- Genres: Arts and crafts
- Developer: Disney Interactive
- Publisher: Disney Interactive
- Platforms: MS-DOS, Windows, Mac OS
- Original release: 1994-2004

= Disney's Print Studio =

Disney's Print Studio is a series of crafts/design computer games released by Disney Interactive, which allows players to print various types of documents in the themes of its licensed property.
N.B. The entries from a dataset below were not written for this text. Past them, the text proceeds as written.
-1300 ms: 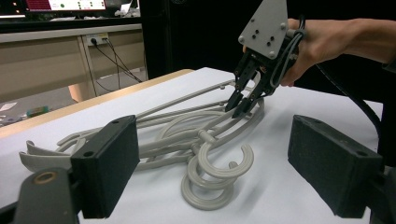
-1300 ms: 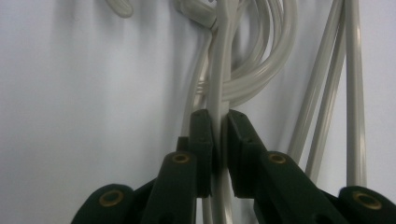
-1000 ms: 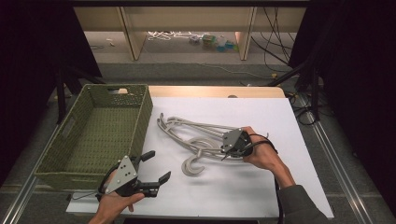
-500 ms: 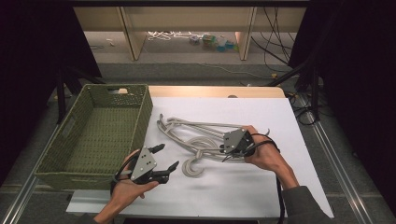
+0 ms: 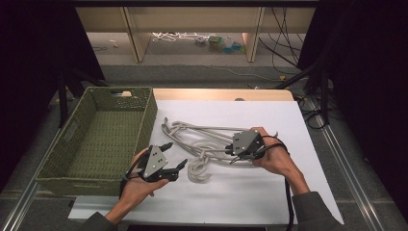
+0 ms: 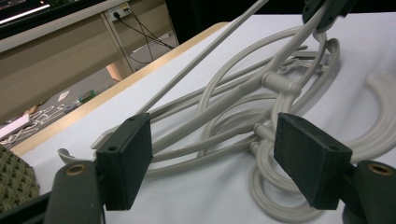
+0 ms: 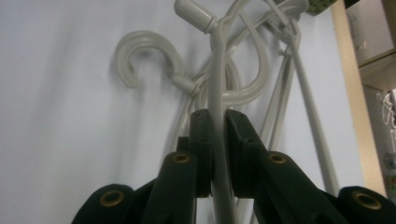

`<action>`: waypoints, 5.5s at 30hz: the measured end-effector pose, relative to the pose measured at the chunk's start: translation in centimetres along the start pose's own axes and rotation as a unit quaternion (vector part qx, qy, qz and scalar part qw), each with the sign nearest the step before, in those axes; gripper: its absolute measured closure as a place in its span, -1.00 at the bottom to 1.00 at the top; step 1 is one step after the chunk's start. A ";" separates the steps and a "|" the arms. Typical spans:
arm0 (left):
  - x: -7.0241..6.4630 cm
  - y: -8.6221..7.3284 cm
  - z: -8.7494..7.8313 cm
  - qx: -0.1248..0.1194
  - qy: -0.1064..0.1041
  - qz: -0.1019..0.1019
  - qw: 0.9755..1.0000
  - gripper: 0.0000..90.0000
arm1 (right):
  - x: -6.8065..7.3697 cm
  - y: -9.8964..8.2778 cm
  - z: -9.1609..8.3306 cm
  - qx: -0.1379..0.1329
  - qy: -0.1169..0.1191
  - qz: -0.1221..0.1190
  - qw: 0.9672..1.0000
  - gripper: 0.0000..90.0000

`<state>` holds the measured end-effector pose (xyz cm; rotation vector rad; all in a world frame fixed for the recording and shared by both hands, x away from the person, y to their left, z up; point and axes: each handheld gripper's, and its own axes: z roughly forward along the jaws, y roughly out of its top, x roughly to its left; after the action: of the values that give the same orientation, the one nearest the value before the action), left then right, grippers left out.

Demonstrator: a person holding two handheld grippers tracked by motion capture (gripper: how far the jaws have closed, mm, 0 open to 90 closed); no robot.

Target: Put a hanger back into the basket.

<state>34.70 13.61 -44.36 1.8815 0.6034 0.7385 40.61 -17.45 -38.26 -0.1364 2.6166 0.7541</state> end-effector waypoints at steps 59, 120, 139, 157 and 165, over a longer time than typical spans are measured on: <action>-0.5 2.4 6.4 0.062 -0.028 0.370 0.927 0.74 | -0.9 -0.8 -1.6 -0.078 -0.008 0.012 0.997 0.52; 8.1 11.6 -5.8 0.035 -0.119 -0.121 0.985 0.77 | 4.6 -3.1 -2.5 -0.162 -0.119 0.257 0.945 -0.53; 14.0 13.2 -10.9 0.048 -0.075 -0.160 0.983 0.77 | 4.8 -3.1 -2.0 -0.156 -0.109 0.250 0.950 -0.52; 20.4 7.2 -13.7 0.125 0.033 -0.145 0.981 0.77 | 4.8 -3.3 -2.3 -0.154 -0.105 0.250 0.950 -0.51; 20.9 4.4 -14.3 0.158 0.039 -0.141 0.977 0.77 | 4.8 -3.2 -2.1 -0.155 -0.107 0.249 0.950 -0.50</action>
<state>39.25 35.00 -30.96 2.0033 1.0647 0.5545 36.08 -21.19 -40.19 0.5082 2.3231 1.2700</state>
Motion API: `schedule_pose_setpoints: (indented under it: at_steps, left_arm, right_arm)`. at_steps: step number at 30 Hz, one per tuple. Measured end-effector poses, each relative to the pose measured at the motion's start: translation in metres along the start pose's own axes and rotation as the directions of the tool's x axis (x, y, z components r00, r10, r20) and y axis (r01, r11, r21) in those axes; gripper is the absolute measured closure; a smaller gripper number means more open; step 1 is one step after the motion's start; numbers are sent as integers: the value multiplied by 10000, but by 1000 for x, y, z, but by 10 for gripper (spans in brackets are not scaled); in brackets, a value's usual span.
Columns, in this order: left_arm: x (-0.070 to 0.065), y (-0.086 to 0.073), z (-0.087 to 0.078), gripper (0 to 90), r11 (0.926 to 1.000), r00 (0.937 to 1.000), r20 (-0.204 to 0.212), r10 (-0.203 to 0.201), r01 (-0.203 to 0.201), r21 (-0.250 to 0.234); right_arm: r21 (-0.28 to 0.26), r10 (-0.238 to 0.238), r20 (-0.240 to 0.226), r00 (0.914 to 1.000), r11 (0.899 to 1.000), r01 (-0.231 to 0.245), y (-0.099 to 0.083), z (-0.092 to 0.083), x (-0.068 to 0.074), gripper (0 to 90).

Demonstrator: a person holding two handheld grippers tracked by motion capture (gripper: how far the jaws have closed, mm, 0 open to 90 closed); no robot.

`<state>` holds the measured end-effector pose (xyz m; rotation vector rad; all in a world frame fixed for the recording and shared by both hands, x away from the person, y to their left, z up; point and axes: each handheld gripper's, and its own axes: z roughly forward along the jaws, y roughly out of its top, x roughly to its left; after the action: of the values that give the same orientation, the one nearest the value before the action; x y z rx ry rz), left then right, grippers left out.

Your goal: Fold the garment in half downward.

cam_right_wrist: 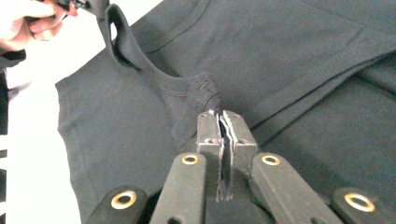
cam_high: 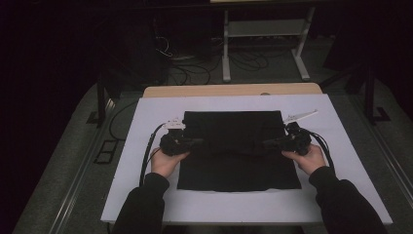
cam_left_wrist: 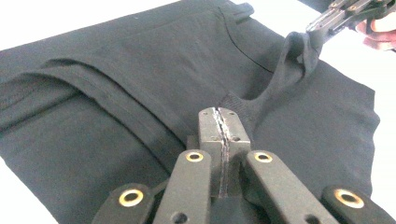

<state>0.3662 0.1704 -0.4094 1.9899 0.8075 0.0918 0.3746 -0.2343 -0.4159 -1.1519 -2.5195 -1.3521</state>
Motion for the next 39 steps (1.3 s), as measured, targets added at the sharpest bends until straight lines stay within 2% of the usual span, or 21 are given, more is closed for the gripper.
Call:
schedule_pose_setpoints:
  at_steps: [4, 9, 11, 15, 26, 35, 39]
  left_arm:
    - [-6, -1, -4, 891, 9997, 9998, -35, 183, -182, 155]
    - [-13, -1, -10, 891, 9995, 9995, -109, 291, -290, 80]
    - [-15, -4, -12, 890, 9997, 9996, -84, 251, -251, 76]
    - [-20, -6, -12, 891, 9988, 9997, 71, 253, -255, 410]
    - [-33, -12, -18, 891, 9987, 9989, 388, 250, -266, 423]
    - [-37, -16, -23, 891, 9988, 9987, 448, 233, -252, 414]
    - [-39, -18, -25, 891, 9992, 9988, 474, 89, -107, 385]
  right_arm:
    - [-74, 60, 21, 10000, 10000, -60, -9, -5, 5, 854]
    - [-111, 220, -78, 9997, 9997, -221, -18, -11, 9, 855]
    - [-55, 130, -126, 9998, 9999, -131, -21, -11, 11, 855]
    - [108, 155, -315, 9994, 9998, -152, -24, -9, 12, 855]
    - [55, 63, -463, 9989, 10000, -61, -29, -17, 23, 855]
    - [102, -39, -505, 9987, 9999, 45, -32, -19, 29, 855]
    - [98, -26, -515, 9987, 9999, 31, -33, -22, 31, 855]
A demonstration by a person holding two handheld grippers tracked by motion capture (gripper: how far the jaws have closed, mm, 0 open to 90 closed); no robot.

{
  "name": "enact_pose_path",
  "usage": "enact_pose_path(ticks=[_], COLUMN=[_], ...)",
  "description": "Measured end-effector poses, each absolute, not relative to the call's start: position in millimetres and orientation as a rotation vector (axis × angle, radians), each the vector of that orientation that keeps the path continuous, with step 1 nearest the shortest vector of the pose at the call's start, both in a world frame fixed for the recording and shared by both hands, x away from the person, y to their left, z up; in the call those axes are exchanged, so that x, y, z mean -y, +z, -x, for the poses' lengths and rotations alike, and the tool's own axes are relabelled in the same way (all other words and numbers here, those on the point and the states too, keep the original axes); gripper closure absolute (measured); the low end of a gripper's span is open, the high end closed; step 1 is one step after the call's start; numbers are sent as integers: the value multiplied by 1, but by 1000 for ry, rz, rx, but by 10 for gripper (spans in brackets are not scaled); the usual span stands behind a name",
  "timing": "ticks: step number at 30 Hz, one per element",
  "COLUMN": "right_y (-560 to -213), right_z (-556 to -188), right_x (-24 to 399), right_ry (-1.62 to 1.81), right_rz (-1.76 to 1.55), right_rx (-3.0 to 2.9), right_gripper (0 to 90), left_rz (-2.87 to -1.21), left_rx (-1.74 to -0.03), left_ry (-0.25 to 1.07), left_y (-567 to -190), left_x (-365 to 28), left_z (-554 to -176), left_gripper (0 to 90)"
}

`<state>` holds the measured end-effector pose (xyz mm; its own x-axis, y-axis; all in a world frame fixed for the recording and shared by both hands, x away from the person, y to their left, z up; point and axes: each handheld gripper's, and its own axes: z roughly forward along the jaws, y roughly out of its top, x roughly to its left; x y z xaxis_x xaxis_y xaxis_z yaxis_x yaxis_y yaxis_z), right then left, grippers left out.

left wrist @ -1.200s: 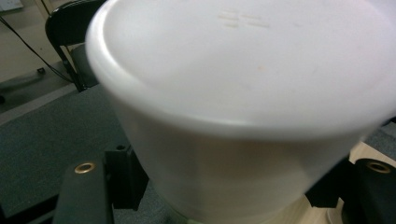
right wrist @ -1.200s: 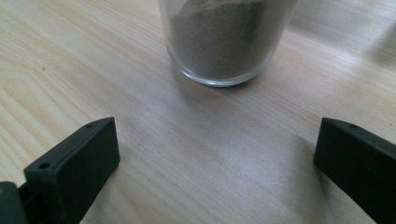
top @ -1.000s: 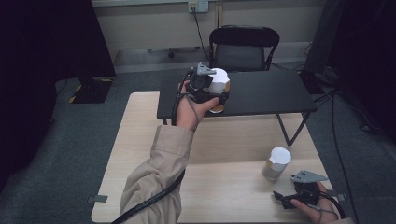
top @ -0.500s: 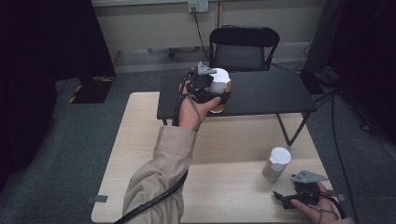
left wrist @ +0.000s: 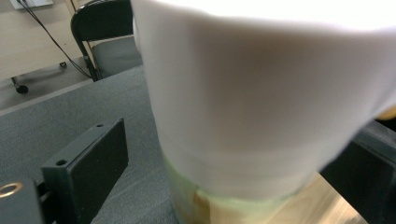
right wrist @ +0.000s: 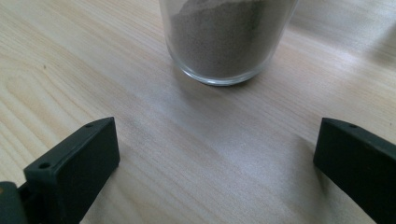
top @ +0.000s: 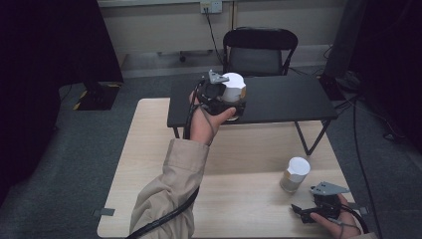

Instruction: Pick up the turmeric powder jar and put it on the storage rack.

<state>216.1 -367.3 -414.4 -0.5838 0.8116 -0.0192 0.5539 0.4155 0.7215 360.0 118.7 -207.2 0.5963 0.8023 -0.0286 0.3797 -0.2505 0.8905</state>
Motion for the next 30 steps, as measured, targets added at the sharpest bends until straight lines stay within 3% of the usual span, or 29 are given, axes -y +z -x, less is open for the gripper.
enact_pose_path(ticks=[30], right_y=[-414], right_z=[-215], right_x=[367], right_ry=[970], right_rz=[-1174], right_rx=[-2308], right_gripper=[0], left_rz=[-1853], left_rx=[-914], left_ry=[523], left_y=[-240], left_x=[-130], left_z=[-333], left_gripper=[7])
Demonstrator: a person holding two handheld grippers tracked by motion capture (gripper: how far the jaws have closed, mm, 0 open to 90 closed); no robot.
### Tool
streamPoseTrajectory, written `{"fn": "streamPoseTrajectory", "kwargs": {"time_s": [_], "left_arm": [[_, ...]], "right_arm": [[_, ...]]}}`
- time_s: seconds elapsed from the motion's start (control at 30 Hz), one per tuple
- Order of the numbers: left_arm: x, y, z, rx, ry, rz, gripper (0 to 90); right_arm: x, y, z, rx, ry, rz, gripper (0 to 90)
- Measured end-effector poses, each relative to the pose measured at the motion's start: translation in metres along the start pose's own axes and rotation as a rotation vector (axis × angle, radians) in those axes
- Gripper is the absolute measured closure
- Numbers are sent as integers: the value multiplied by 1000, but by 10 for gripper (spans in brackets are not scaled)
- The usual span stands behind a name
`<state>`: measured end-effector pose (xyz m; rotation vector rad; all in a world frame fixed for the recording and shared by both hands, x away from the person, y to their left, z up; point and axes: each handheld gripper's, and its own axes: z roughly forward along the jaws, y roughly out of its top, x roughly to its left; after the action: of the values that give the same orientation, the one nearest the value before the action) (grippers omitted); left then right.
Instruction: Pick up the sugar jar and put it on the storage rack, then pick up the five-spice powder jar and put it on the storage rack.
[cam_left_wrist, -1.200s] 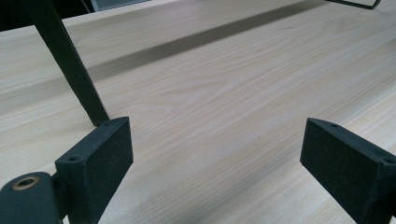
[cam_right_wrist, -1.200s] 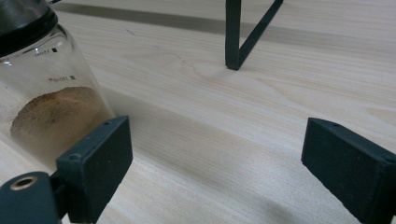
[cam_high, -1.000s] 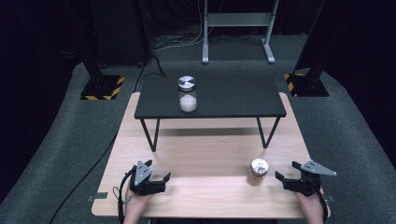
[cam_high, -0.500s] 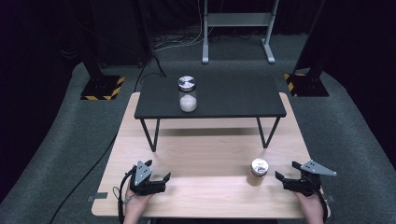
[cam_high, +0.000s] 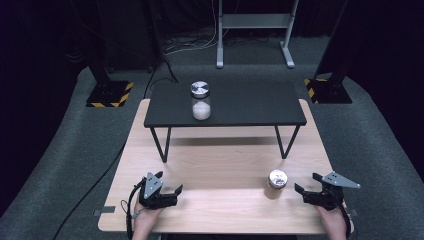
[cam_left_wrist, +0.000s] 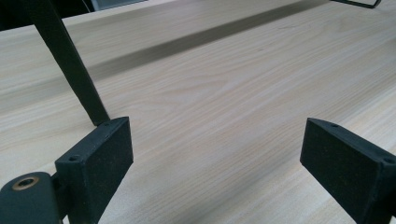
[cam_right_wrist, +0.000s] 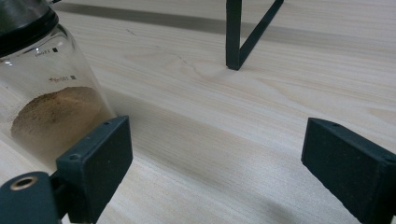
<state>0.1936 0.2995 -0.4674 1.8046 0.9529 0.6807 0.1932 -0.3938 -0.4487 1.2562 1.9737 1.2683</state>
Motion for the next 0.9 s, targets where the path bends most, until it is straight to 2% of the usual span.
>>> {"fn": "streamPoseTrajectory", "kwargs": {"time_s": [0.9], "left_arm": [[0,0,0,1,-1,-2,89]], "right_arm": [[-1,-1,0,-4,6,2,75]]}}
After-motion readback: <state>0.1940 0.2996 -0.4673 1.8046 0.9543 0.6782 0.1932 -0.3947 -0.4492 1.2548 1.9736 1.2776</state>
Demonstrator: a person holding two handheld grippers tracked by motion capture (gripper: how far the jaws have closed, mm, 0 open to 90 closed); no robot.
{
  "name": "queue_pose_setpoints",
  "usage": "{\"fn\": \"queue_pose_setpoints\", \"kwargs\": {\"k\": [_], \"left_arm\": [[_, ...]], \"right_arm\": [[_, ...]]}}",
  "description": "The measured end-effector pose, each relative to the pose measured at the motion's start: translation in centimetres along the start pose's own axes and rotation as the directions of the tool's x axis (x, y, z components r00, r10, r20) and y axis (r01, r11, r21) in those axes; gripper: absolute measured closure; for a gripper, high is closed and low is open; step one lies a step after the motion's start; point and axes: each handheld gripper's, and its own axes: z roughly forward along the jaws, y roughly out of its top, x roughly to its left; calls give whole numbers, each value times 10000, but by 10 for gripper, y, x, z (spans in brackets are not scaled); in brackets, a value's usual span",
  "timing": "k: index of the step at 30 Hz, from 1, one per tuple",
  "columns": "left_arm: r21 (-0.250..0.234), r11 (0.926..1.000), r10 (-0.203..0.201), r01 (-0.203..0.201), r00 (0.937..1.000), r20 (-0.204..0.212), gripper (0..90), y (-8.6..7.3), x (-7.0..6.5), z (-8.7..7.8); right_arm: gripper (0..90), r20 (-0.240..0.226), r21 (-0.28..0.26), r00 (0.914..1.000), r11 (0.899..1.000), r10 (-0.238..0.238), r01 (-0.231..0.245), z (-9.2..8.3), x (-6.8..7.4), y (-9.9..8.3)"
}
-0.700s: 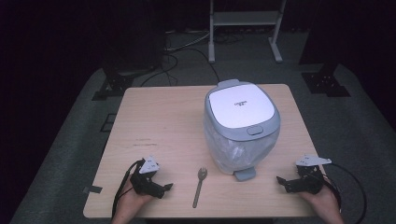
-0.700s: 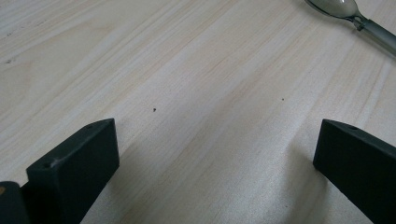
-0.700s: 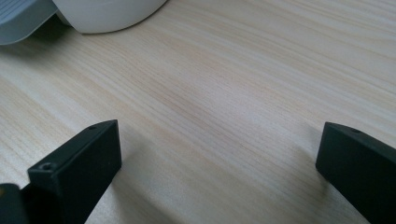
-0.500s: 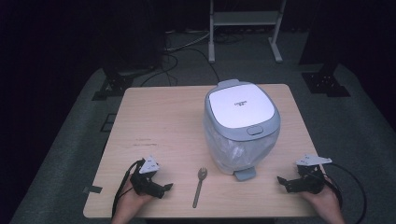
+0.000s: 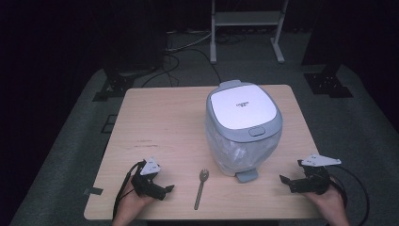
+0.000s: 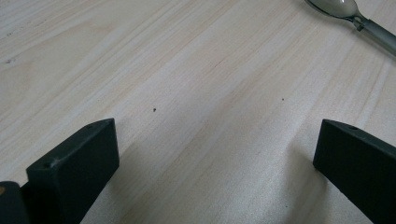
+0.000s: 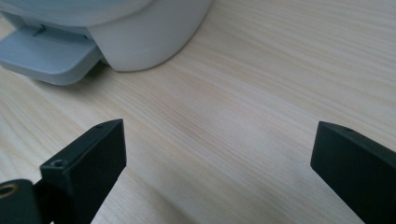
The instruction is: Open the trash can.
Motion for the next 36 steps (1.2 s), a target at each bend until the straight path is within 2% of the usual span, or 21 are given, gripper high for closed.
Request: {"fn": "queue_pose_setpoints", "kwargs": {"k": [9, 23, 26, 27, 31, 33, 34, 36], "left_arm": [[3, 10000, 0, 0, 10000, 3, 0, 0, 0, 0], [3, 10000, 2, -2, 10000, 3, 0, 0, 0, 0], [5, 10000, 3, -3, 10000, 3, 0, 0, 0, 0], [5, 10000, 4, -4, 10000, 2, 0, 0, 0, 0], [3, 10000, 1, -1, 10000, 1, 0, 0, 0, 0], [1, 10000, -1, 1, 10000, 2, 0, 0, 0, 0], [-3, 10000, -4, 4, 10000, 2, 0, 0, 0, 0], [-5, 10000, -8, 8, 10000, 3, 0, 0, 0, 0]], "right_arm": [[88, -419, -264, 9991, 9996, 78, -89, -6, 1, 8], [210, -921, -656, 9957, 9978, -126, 65, -19, 5, 18], [277, -1040, -745, 9944, 9972, -164, 86, -21, 5, 18], [326, -1151, -848, 9932, 9964, -172, 74, -24, 4, 19], [391, -1262, -1007, 9917, 9949, -223, 96, -28, 5, 22], [469, -1413, -1125, 9896, 9936, -256, 96, -31, 4, 26], [469, -1413, -1125, 9896, 9936, -256, 96, -31, 4, 26], [542, -1514, -1248, 9879, 9921, -342, 152, -33, 3, 28]]}}
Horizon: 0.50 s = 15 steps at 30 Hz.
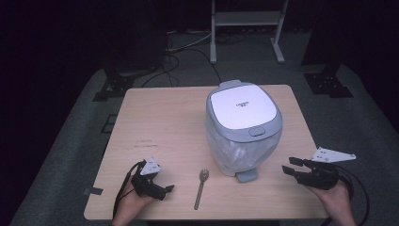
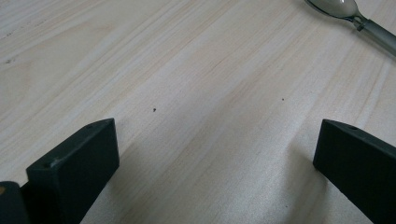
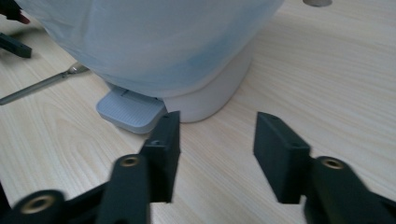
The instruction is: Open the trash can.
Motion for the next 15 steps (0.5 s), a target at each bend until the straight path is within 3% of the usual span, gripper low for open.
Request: {"fn": "queue_pose_setpoints", "kwargs": {"k": [1, 4, 5, 7, 10, 15], "left_arm": [[-1, 10000, 0, 0, 10000, 0, 0, 0, 0, 0], [-2, 10000, 2, -2, 10000, 0, 0, 0, 0, 0], [-1, 10000, 4, -4, 10000, 0, 0, 0, 0, 0], [0, 10000, 3, -3, 10000, 1, 0, 0, 0, 0], [-7, 10000, -17, 17, 10000, 1, 0, 0, 0, 0], [22, 10000, 18, -18, 10000, 2, 0, 0, 0, 0]], "right_arm": [[622, -111, -115, 9999, 9999, -23, 21, -2, 0, 1], [730, -260, -227, 9996, 9997, -128, 122, -6, 1, 5], [730, -260, -227, 9996, 9997, -128, 122, -6, 1, 5], [840, -402, -379, 9990, 9991, -192, 176, -10, 2, 9], [895, -477, -508, 9987, 9986, -178, 154, -13, 3, 13], [898, -758, -765, 9969, 9970, -205, 147, -19, 4, 23]]}}
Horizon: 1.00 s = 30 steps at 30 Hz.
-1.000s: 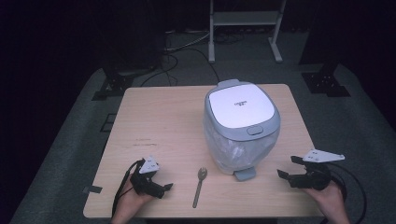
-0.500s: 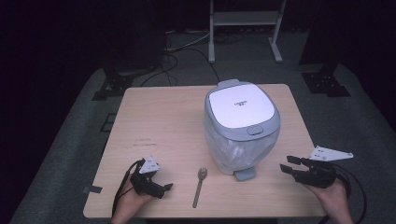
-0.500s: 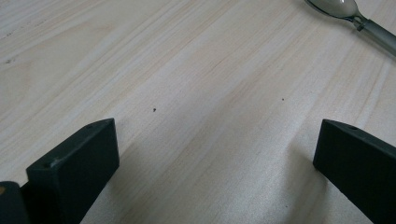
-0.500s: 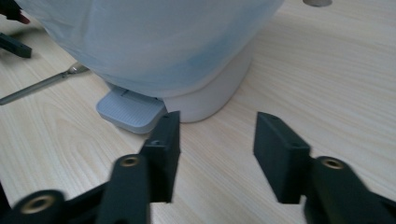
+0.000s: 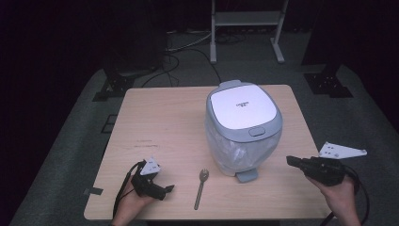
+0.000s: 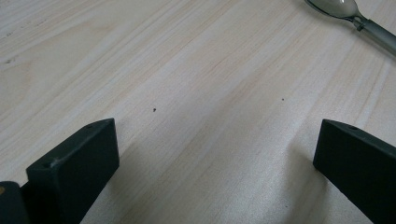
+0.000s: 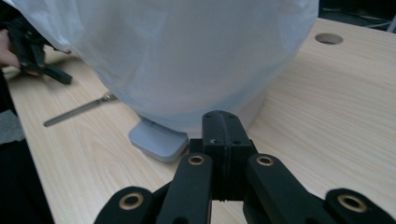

The 1994 Aladdin game was the precursor to the Print Studio games to follow, and set in motion the template of how those games would work.

==List of games==

| Game | Year of release |
|---|---|
| Disney's Beauty and the Beast Print Kit | 1991 |
| Disney's Aladdin Print Kit | 1992 |
| Disney's The Lion King Print Studio | 1995 |
| Disney's 101 Dalmatians Print Studio | 1997 |
| Disney's Print Studio: Mickey and Crew—Deluxe Edition | 1997 |
| Disney's Winnie the Pooh Print Studio | 1997 |
| Disney's Hercules Print Studio | 1997 |
| Disney's The Little Mermaid Print Studio | 1998 |
| Disney's Mulan Print Studio | 1998 |
| Disney-Pixar's A Bug's Life Print Studio | 1998 |
| Disney's Tarzan Print Studio | 1999 |
| Disney-Pixar's Toy Story 2 Print Studio | 1999 |
| Print Artist: Disney Mickey and Friends | 2001 |
| Disney's Classic Print Studio Collection | 2001 |
| Disney's Lilo & Stitch Play and Print | 2002 |
| Disney-Pixar's Monsters, Inc.: Play & Print | 2002 |
| Disney-Pixar's The Incredibles | 2004 |

==Reception==
AllGame gave Disney's Aladdin Print Kit a score of three out of five and wrote: "The program may not suit the truly artistic who prefer to send friends and family personal creations but will suffice for those who prefer simpler artistic pleasures."